En un mot, il faut inten­si­fier par­tout la lutte sur le ter­rain de classes. Les grands par­tis popu­laires ont failli à leur tâche. Les pro­lé­taires fran­çais ne doit pas faillir à la leur. Il faut encou­ra­ger et sou­te­nir par tous les moyens les mou­ve­ments pro­lé­ta­riens indo­chi­nois, il faut encou­ra­ger les pro­lé­taires afri­cains ayant tra­vaillé en France et repar­tant là-bas à, mon­trer à leurs cama­rades indi­gènes le vrai sens de la lutte.
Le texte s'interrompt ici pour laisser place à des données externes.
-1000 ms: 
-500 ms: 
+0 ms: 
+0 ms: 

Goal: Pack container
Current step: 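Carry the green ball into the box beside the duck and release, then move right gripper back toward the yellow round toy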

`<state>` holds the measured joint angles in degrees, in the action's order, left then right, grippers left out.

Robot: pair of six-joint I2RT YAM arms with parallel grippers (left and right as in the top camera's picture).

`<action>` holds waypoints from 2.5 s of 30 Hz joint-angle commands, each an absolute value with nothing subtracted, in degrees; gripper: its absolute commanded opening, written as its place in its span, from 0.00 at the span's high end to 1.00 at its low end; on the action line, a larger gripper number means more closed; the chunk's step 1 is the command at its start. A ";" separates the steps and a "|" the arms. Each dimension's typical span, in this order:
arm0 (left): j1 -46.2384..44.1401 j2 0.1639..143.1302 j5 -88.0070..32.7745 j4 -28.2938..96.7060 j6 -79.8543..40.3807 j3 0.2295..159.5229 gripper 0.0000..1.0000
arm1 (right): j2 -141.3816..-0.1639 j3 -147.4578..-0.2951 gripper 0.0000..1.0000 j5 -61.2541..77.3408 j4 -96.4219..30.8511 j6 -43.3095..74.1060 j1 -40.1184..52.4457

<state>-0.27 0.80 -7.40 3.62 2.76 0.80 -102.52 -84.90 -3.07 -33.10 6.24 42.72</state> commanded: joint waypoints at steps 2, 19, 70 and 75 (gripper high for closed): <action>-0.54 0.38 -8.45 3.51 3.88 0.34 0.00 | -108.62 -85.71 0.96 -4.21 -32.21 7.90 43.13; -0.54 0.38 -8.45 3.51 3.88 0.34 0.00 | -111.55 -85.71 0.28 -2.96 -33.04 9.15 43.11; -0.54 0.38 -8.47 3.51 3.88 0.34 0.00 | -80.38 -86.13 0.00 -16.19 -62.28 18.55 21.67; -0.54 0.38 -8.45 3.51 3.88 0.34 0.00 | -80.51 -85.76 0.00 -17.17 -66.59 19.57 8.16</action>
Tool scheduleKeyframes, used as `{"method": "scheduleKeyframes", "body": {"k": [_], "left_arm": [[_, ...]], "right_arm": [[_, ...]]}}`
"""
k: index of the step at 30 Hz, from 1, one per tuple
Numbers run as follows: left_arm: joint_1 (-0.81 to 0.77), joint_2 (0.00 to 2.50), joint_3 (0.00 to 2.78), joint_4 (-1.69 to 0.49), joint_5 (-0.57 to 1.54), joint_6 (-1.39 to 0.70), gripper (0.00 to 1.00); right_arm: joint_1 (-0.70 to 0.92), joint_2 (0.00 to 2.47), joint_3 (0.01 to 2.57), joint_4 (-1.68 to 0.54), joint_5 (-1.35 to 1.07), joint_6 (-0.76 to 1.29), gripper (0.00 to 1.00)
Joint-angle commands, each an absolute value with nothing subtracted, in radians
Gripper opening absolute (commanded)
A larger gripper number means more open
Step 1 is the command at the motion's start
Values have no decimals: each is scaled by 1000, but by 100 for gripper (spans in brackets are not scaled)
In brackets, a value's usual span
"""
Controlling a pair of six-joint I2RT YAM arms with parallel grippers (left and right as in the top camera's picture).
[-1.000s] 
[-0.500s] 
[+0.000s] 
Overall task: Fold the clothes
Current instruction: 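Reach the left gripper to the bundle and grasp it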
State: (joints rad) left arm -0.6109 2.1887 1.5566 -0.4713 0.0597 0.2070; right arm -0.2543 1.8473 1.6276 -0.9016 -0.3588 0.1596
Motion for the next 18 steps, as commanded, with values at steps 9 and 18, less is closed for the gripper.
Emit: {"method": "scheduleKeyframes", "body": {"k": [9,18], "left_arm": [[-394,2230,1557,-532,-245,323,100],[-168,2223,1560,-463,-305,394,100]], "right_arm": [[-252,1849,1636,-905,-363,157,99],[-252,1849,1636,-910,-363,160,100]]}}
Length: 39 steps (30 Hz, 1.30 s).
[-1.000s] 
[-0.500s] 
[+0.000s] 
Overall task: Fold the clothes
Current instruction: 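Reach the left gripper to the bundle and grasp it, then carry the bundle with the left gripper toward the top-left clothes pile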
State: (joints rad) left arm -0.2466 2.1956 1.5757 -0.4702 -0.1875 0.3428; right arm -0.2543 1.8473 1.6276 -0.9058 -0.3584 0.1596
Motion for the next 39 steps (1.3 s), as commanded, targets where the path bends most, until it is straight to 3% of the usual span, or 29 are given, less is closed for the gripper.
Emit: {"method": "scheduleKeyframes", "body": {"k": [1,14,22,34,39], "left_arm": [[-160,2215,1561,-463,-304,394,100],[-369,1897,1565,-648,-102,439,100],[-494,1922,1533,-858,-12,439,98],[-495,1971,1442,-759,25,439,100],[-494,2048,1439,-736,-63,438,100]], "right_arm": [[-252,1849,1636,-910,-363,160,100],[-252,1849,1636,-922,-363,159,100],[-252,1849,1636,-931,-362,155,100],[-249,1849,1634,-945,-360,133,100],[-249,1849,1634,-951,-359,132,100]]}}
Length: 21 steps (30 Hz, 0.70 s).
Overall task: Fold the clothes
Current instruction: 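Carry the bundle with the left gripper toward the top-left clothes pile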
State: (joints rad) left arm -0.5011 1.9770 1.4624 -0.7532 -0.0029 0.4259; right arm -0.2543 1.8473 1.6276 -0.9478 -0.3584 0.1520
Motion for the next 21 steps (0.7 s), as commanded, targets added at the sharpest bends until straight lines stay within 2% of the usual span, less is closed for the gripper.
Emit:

Il faut se trou­ver tou­jours prêts à sou­te­nir les mou­ve­ments pro­lé­ta­riens qu’ils pour­ront déclencher.

Sou­te­nir la lutte natio­nale n’est qu’une par­tie de la grande tâche. Le but que nous essayons de pour­suivre mal­gré tout est une éman­ci­pa­tion de tous les pro­lé­taires. Il appar­tient aux mili­tants res­tés sin­cères de grou­per leurs efforts dans ce sens. Alors peut-être arri­ve­rons-nous un jour au but pour­sui­vi. Il importe de se sou­ve­nir tou­jours de la phrase de Marx : Pro­lé­taires de tous les pays unis­sez-vous.